The MQ-8C provides the U.S Navy with increased endurance, range, and payload capacity. (Photos by Alan Radecki, courtesy of Northrop Grumman)
A next-generation unmanned helicopter recently completed flight testing at Naval Base Ventura County in Point Mugu, Calif. The MQ-8C Fire Scout took off and flew for 7 min. in restricted airspace in order to validate its autonomous control systems. In a second flight test, which lasted for 9 min., the aircraft flew in a pattern around the airfield, reaching an altitude of 500 ft.
The tests were successfully completed as part of an endurance upgrade before the system is used in operation next year. Upgrades to the MQ-8C make it possible for it to fly twice as long with three times the payload capacity of the current MQ-8B design. Specifically, the new design will allow the Fire Scout to fly up to 12 hrs. or carry up to 2600 lbs. That design is based on a larger commercial airframe with additional fuel tanks and an upgraded engine. It aims to combine the best features of the previous model with the extended range, payload, and cargo hauling capabilities of the FAA-certified Bell 407 helicopter. The MQ-8C has a maximum speed of 140 knots and is 41.4 feet in length, 7.8 feet in width, and 10.9 feet in height.

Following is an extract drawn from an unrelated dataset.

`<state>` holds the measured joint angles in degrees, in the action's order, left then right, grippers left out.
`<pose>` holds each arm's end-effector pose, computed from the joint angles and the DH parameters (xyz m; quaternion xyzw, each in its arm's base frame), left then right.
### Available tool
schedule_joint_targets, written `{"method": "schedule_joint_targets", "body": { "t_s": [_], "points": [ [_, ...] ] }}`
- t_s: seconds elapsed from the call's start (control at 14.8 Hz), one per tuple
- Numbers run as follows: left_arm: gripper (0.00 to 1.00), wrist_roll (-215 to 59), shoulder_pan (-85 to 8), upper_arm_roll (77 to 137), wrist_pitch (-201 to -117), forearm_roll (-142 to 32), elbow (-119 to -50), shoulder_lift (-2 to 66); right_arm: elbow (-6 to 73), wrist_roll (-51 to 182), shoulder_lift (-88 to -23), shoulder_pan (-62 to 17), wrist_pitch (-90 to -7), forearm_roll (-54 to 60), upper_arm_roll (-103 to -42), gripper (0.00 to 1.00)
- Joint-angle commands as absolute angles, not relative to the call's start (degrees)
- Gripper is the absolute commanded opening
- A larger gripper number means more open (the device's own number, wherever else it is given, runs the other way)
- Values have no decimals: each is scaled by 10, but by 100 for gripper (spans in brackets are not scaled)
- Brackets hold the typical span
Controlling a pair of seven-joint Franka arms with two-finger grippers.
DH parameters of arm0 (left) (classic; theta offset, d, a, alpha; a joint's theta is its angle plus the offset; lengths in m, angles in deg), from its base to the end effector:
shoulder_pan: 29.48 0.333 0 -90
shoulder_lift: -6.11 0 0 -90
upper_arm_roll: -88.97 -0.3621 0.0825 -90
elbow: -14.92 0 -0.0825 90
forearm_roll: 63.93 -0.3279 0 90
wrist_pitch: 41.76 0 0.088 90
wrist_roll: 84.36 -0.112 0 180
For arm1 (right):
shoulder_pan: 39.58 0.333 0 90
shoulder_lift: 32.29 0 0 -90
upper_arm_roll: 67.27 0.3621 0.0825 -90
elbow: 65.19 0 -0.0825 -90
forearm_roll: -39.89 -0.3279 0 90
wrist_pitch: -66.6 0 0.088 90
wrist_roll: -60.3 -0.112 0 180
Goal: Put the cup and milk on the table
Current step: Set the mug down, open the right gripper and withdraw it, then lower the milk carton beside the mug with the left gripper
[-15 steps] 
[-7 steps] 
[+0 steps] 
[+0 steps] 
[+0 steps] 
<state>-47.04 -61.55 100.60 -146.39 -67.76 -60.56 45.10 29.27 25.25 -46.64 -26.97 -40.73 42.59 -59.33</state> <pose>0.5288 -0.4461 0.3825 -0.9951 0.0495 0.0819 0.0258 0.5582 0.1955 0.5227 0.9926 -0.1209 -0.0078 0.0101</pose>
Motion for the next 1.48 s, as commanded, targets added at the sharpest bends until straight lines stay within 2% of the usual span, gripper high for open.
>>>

The helicopter can identify targets and distribute real-time information to various users using on-board sensors, which are capable of capturing full-motion video. This allows ship-based commanders to maintain awareness of a certain area or keep an eye on a target for long periods of time. The previous generation of the helicopter, the MQ-8B, is currently on its seventh at-sea deployment supporting Navy frigates. Since 2011, it has been used extensively in Afghanistan to provide airborne surveillance to ground commanders.